I pick up the easel. She grabs it from my hand and starts to walk away, across the thick grass, as fast as sandals will allow, like some geisha in flowing gowns.
‘Do you have a car?’ I ask.
No answer.
‘I could give you a lift.’
‘No, thanks.’ She’s opening the gulf between us, twenty yards away.
I start to run, trailing in her wake. ‘I have to talk to you.’
‘No,’ she says. ‘I’ve got nothing to say.’
‘Marcie Reed is dead,’ I tell her.
Suddenly she stops. I nearly run over her from behind.
She turns to look at me over one shoulder.
‘Marcie?’ she says.
I nod. ‘Yesterday afternoon in Capital City,’ I tell her.
She doesn’t say a word, but the news of Marcie’s death, a woman she claims not to know, has suddenly turned her composure to mush. The easel and stool are back on the grass. As if in slow motion the handle of the box slips from her fingers, the sound of wood on wood as it clacks down on top of the easel. One hand comes up, so many fingers in her mouth I think she’s going to swallow them. Deep in thought, she turns away from me. I can no longer see her face. But with a hand she reaches up and takes the glasses off.
‘How did it happen?’
‘A letter bomb delivered to the post office by a private courier.’

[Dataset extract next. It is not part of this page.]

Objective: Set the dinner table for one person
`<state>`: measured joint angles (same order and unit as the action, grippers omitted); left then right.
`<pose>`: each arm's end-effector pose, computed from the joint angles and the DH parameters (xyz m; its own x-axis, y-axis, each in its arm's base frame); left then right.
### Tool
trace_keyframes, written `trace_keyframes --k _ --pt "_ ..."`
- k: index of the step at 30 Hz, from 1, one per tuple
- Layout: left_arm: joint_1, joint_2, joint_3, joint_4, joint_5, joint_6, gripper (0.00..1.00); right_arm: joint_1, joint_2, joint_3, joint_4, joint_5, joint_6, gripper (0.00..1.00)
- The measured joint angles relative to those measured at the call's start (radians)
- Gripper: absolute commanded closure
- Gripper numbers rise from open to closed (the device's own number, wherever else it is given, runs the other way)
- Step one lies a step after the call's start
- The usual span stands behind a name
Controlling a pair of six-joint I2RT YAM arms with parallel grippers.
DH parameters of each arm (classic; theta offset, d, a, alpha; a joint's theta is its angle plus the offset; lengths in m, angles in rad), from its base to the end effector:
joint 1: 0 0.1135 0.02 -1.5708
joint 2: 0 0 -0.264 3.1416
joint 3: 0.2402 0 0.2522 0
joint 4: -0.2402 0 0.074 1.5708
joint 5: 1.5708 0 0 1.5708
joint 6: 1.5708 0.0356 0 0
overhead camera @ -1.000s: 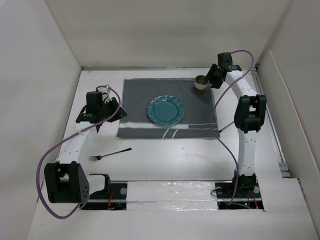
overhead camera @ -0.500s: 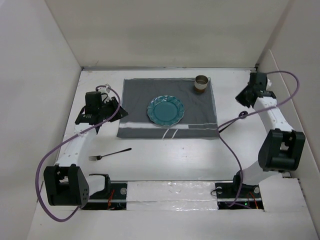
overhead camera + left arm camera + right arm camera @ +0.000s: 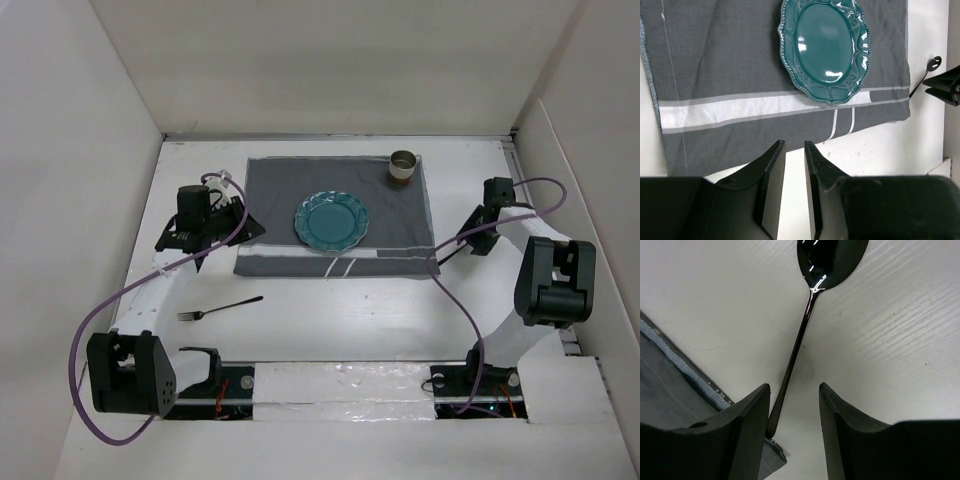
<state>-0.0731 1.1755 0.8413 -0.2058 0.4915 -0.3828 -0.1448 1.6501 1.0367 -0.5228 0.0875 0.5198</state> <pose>0.2579 -0.0357 0.2793 -0.6505 -0.2825 -0.7050 0.2427 0.8022 -0.5455 0.3180 -0.0495 0.1854 -0.6895 0.6006 -0.4048 0.6022 0.7859 0.1403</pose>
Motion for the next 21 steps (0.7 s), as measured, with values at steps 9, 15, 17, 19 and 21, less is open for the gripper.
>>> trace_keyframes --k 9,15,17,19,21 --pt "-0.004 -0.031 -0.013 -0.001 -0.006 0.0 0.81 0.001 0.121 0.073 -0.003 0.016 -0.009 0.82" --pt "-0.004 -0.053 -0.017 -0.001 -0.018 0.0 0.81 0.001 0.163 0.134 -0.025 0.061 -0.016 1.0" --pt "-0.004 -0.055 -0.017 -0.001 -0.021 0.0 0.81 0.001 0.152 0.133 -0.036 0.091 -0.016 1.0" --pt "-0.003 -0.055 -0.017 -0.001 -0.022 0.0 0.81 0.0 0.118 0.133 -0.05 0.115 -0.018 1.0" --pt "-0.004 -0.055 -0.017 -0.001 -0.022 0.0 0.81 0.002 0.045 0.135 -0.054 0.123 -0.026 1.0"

When she turns I see her eyes for the first time, tired, dark edges, tracks like a thousand birds in the dried mud at some watering hole on a parched savanna. She’s calculating the barbarity of death in this fashion, looks at me, searching eyes, the sense of one tortured by fear, now rendered fearless by fatigue.
‘Poor Marcie,’ she says. ‘I should never have involved her. She was only doing me a favor.’